▶ **WHAT YOU ARE ASKED TO DO**
From the entries, copy out every line in which the word "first" is found.

▶ **EXERCISE DATA**
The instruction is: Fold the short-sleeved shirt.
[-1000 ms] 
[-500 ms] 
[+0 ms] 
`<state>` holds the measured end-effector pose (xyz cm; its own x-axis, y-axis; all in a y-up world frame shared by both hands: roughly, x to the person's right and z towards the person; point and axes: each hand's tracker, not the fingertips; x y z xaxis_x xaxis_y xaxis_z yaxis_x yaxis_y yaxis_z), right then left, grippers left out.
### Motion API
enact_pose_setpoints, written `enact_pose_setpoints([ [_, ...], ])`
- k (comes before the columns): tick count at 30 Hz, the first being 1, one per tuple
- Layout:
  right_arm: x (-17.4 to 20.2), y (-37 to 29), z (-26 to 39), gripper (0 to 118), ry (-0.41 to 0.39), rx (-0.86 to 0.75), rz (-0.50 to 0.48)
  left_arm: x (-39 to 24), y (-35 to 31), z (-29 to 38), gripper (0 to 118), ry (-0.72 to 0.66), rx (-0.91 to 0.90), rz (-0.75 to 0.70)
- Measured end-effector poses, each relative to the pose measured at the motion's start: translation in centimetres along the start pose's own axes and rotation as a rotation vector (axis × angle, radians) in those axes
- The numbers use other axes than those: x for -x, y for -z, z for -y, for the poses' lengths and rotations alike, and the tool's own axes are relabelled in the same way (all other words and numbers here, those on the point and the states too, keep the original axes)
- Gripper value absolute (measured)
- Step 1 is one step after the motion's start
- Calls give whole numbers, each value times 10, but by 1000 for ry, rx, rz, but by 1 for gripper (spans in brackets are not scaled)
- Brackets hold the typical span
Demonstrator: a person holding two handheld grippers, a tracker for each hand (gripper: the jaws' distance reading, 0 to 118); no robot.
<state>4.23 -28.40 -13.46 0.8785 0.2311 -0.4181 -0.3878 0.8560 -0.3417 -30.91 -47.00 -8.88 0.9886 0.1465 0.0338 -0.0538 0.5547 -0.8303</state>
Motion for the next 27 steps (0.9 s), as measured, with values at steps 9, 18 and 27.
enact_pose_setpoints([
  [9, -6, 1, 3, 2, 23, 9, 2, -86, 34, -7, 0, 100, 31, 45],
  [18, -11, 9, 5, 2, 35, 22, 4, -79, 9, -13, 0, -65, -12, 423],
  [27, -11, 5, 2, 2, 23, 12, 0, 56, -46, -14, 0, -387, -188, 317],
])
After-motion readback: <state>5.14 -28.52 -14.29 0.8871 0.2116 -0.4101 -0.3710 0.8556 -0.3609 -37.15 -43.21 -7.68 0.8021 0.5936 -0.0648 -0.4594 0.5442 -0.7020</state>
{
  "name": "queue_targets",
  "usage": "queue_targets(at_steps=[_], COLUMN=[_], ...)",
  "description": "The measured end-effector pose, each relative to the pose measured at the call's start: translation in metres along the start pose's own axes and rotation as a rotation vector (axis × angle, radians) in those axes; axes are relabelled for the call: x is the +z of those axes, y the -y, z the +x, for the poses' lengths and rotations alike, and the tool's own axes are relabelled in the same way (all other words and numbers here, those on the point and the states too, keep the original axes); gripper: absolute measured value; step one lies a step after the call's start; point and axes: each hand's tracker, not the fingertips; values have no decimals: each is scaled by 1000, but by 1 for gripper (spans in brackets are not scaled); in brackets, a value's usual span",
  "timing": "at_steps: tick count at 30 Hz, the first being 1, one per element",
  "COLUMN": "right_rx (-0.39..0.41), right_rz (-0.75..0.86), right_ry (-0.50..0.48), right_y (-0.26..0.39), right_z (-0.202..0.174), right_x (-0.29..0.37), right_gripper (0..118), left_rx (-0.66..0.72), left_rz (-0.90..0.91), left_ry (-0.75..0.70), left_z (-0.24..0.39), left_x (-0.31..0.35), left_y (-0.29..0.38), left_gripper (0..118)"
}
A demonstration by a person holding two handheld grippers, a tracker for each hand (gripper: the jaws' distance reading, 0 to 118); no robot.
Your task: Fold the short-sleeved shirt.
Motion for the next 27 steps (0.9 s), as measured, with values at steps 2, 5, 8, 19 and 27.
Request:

▶ **ANSWER SECTION**
- k (comes before the columns): tick count at 30 Hz, the first being 1, one per tuple
  "timing": "at_steps: tick count at 30 Hz, the first being 1, one per element",

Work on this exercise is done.